▶ Problem: From the first line to the last, retype everything below exactly, minus the pictures.

▶ Dataset extract:
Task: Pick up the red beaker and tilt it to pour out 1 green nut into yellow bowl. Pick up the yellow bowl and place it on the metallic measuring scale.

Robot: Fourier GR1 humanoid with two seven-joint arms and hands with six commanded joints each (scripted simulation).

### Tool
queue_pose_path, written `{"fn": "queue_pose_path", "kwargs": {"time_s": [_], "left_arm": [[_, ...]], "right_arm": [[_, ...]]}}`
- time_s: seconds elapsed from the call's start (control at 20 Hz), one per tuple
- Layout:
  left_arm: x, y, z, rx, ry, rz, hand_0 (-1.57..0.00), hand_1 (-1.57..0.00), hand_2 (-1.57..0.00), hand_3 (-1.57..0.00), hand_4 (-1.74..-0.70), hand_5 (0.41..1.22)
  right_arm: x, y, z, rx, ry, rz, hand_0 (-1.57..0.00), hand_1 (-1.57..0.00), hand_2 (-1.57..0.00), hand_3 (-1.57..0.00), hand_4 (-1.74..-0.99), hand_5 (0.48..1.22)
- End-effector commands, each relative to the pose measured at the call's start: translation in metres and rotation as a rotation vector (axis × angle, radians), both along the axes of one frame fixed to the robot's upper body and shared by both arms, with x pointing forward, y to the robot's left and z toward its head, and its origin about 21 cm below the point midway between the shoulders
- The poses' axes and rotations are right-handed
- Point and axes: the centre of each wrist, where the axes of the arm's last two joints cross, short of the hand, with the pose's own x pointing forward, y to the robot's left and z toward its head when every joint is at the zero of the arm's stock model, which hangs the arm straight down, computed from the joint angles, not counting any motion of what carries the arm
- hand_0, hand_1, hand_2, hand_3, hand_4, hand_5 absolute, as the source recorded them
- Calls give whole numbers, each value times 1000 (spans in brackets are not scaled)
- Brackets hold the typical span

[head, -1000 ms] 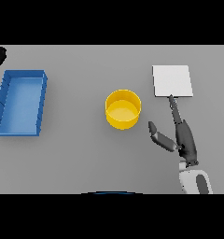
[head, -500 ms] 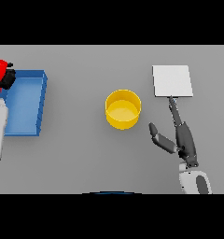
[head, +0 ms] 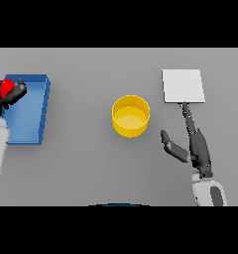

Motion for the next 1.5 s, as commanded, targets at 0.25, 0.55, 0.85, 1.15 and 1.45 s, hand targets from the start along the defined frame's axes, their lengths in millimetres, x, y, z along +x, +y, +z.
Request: {"fn": "queue_pose_path", "kwargs": {"time_s": [0.25,0.55,0.85,1.15,1.45], "left_arm": [[1,4,-8,63,91,-51,-395,-325,-334,-314,-836,657],[6,4,-12,62,54,-82,-103,-85,-87,-82,-782,651],[4,-3,-9,60,12,-111,-26,-21,-22,-21,-743,664],[2,-2,-8,64,16,-122,-6,-5,-5,-5,-737,689],[3,-1,-7,81,38,-108,-1,-1,-1,0,-745,704]], "right_arm": [[-4,3,0,-2,-6,9,1,1,1,1,-1011,639],[2,3,8,-66,33,7,1,1,1,1,-1020,640],[39,-7,40,-463,29,282,1,1,1,1,-1094,677],[72,14,61,-838,-37,508,1,1,1,1,-1207,674],[97,38,71,-1168,-94,710,1,1,1,1,-1218,707]]}}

▶ Exercise answer:
Task: Pick up the red beaker and tilt it to pour out 1 green nut into yellow bowl. Pick up the yellow bowl and place it on the metallic measuring scale.

Robot: Fourier GR1 humanoid with two seven-joint arms and hands with six commanded joints each (scripted simulation).

### Tool
queue_pose_path, written `{"fn": "queue_pose_path", "kwargs": {"time_s": [_], "left_arm": [[_, ...]], "right_arm": [[_, ...]]}}`
- time_s: seconds elapsed from the call's start (control at 20 Hz), one per tuple
- Layout:
  left_arm: x, y, z, rx, ry, rz, hand_0 (-1.57..0.00), hand_1 (-1.57..0.00), hand_2 (-1.57..0.00), hand_3 (-1.57..0.00), hand_4 (-1.74..-0.70), hand_5 (0.41..1.22)
  right_arm: x, y, z, rx, ry, rz, hand_0 (-1.57..0.00), hand_1 (-1.57..0.00), hand_2 (-1.57..0.00), hand_3 (-1.57..0.00), hand_4 (-1.74..-0.99), hand_5 (0.48..1.22)
- End-effector commands, each relative to the pose measured at the call's start: translation in metres and rotation as a rotation vector (axis × angle, radians), both along the axes of one frame fixed to the robot's upper body and shared by both arms, with x pointing forward, y to the robot's left and z toward its head, and its origin about 21 cm below the point midway between the shoulders
- The poses' axes and rotations are right-handed
- Point and axes: the centre of each wrist, where the axes of the arm's last two joints cross, short of the hand, with the pose's own x pointing forward, y to the robot's left and z toward its head when every joint is at the zero of the arm's stock model, which hangs the arm straight down, computed from the joint angles, not counting any motion of what carries the arm
- hand_0, hand_1, hand_2, hand_3, hand_4, hand_5 absolute, as the source recorded them
- Calls give whole numbers, each value times 1000 (spans in brackets are not scaled)
- Brackets hold the typical span

[head, -1000 ms] 
[head, -500 ms] 
[head, +0 ms] 

Motion for the next 1.5 s, as commanded, targets at 0.25, 0.55, 0.85, 1.15 and 1.45 s, hand targets from the start along the defined frame's axes, their lengths in millimetres, x, y, z along +x, +y, +z.
Request: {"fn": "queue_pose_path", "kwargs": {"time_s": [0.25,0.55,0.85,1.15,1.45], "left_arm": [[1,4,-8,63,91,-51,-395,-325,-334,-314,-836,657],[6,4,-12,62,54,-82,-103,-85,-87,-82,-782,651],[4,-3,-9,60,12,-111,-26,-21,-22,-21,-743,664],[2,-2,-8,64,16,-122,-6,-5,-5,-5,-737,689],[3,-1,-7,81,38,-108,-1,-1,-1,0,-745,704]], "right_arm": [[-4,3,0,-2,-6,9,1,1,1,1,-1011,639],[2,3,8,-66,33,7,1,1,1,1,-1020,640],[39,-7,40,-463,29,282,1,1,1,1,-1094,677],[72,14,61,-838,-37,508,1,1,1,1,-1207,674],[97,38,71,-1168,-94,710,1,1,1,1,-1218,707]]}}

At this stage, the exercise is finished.